I think it's something on the order of 250 and held for a certain length of time. Usually a pressure cooking scenario for commercial and home canning. Also depends on the acidity. But garlic and oil is a recurring source as so many people do it.
Jeff Smith used to advocate a similar method to yours on his cooking shows. Reader's Digest printed a similar recipe once then issued a mass retraction.
Helen Witty who mostly writes pantry cookbooks goes over this in her books. Her recommended solution is to roast the garlic, mash into a paste, then freeze it. Then mix up SMALL amounts of garlic and oil intended to be quickly used up, always stored refrigerated. Refrigeration does buy you some protection as that retards bacterial growth.

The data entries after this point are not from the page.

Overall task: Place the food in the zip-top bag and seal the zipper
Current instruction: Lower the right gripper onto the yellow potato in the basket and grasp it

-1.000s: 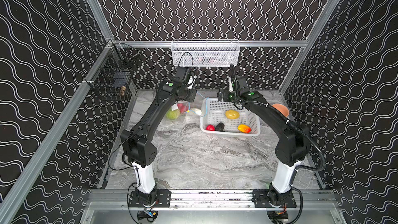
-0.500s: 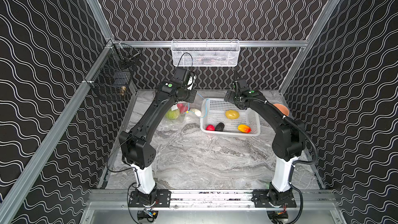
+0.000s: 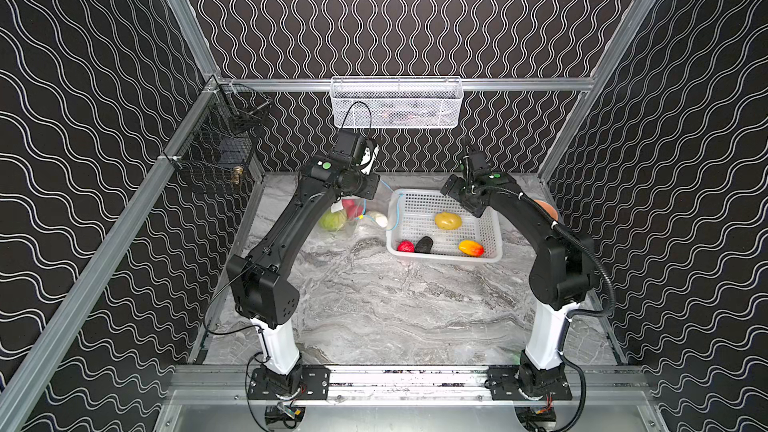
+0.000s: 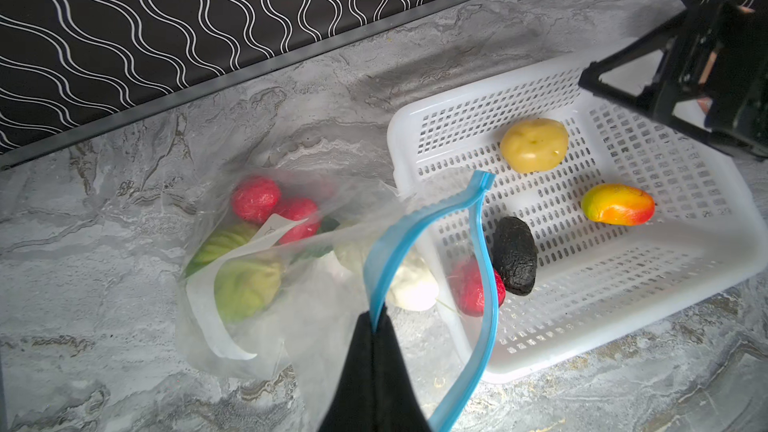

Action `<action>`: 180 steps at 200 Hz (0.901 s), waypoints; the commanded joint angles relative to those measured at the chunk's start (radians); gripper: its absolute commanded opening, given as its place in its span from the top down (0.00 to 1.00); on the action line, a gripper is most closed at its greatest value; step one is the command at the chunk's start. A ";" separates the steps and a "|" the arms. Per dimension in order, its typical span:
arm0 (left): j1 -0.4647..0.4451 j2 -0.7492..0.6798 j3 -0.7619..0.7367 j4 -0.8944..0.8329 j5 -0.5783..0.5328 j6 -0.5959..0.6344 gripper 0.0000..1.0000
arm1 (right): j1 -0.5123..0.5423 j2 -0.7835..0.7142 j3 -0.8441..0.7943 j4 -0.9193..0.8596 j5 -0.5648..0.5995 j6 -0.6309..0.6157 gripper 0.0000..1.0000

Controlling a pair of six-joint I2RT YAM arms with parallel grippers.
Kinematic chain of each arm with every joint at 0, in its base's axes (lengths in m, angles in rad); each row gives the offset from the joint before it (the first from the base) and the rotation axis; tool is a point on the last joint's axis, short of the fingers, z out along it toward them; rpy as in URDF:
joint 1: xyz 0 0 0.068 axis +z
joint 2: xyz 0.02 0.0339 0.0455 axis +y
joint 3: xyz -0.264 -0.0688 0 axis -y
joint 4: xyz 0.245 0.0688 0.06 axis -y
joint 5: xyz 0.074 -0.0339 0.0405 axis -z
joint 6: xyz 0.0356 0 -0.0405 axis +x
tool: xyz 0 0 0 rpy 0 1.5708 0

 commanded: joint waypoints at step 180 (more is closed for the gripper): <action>-0.004 -0.029 -0.030 0.035 -0.027 0.011 1.00 | -0.028 0.187 0.073 -0.156 -0.074 0.435 0.01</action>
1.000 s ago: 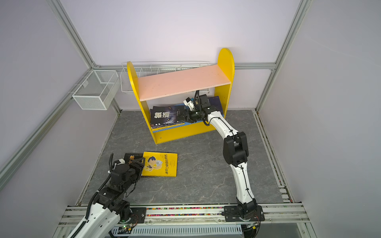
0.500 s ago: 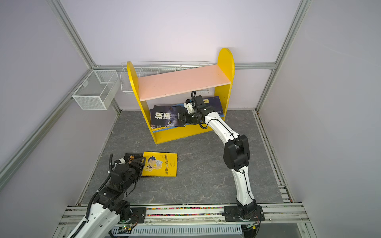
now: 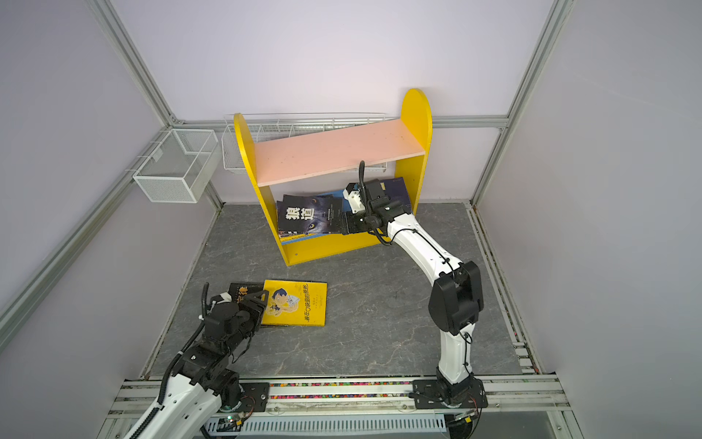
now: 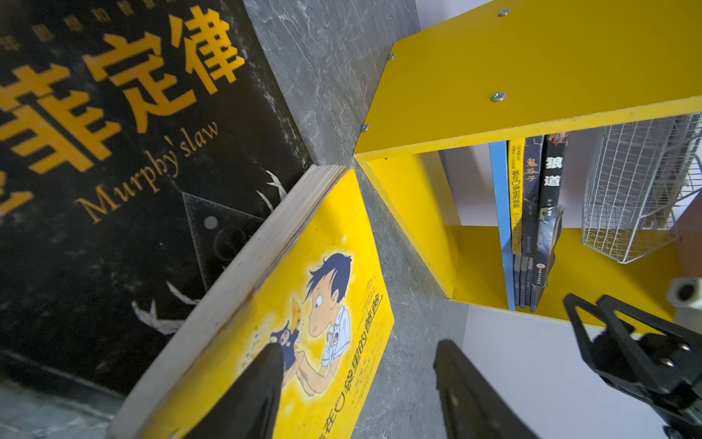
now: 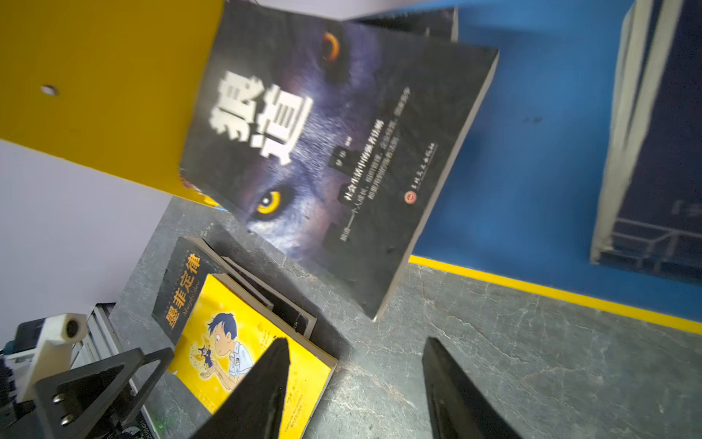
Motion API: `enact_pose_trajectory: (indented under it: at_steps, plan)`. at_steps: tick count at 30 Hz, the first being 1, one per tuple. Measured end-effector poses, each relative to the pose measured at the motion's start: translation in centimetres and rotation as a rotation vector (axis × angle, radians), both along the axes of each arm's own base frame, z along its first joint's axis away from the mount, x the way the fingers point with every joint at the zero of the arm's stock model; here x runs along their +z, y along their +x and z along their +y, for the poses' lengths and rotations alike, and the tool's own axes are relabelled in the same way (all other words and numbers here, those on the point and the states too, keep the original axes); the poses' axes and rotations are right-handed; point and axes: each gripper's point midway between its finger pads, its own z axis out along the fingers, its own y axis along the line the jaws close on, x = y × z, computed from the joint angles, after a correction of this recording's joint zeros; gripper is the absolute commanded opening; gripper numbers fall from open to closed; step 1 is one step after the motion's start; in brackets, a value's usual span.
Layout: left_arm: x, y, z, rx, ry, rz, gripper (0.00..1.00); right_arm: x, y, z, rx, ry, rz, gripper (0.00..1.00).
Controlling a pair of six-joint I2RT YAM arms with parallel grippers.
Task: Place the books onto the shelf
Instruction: 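Push the wolf-eye book square on the stack with the right gripper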
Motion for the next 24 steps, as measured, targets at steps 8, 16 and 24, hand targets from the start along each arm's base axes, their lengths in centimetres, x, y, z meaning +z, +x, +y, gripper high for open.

There is also a risk with herb infused oils. Again, a wet ingredient covered in oil creating an anaerobic environment. Do it in small batches you'll use quickly. Herb vinegars are fine. They're oxygenated and acidic enough to prevent botulism. Except maybe rice vinegar at 1.5%? Not sure about the rice vinegar.
There were three threads on this topic when Harold McGee had a brief guest appearance here.ChefTalk Cooking Forums - Search Results
So how do the commercial makers produce garlic oil? With industrial methods to guarantee safety, extractives and other pasteurization type processes.